### [Task item]
From the data underneath, reproduce exactly the stretch that begins at the line with "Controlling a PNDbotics" and ends after the line with "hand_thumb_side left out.".

### [Collected data]
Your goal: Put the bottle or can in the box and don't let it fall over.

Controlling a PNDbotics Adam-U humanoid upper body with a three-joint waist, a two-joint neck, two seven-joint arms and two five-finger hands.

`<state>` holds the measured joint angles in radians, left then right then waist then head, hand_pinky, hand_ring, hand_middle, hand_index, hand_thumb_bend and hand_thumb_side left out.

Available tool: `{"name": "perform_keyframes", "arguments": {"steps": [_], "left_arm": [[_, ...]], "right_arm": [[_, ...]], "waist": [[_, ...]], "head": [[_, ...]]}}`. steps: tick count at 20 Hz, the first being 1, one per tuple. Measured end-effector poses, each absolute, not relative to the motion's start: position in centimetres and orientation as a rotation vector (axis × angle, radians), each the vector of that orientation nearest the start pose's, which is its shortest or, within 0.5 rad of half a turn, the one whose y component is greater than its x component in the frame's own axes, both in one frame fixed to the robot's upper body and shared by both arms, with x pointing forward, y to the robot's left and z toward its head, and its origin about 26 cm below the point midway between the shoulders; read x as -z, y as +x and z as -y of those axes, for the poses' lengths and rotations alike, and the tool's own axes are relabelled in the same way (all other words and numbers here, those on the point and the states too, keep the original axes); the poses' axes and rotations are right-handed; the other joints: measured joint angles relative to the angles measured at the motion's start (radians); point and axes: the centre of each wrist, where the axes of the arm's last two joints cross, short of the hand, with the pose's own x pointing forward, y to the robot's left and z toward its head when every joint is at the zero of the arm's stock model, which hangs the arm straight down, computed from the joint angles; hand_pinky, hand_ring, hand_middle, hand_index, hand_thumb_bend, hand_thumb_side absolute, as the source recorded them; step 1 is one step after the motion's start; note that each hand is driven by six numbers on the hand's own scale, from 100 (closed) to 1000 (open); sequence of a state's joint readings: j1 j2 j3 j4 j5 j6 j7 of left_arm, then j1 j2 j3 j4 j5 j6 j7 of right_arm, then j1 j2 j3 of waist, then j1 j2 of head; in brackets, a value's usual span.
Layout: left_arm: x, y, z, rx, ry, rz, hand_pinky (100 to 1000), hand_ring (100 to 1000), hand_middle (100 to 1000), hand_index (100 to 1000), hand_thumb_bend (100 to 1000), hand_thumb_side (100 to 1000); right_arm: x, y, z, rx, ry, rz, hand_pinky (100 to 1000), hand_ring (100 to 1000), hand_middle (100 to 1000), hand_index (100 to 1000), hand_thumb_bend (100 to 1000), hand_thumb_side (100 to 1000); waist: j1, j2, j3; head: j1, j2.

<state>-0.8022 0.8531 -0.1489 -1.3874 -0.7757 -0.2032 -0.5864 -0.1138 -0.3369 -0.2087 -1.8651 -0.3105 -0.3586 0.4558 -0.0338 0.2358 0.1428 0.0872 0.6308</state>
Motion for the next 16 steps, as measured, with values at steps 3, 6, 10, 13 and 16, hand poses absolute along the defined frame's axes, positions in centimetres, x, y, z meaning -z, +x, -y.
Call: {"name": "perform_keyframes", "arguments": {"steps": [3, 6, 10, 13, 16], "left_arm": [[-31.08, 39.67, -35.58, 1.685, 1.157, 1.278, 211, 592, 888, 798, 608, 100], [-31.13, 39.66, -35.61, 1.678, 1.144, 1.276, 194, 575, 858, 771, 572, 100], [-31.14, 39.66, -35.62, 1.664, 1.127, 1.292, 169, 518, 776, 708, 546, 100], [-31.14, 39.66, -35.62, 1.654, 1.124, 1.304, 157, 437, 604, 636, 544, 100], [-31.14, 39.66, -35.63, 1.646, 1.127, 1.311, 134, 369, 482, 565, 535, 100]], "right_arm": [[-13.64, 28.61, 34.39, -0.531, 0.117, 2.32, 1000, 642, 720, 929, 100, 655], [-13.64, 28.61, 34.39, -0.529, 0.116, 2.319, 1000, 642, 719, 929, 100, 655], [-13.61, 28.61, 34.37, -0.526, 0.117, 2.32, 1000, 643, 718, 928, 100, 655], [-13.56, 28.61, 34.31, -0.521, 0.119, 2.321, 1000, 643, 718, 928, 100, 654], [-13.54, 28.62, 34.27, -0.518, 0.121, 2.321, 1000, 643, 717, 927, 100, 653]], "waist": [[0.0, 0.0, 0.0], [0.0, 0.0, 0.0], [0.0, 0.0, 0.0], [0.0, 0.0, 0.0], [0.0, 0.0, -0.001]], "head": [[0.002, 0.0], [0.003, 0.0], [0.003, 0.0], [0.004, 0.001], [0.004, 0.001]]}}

### [Output of the exercise]
Controlling a PNDbotics Adam-U humanoid upper body with a three-joint waist, a two-joint neck, two seven-joint arms and two five-finger hands.

`<state>` holds the measured joint angles in radians, left then right then waist then head, hand_pinky, hand_ring, hand_middle, hand_index, hand_thumb_bend and hand_thumb_side left out.

No more output is expected here.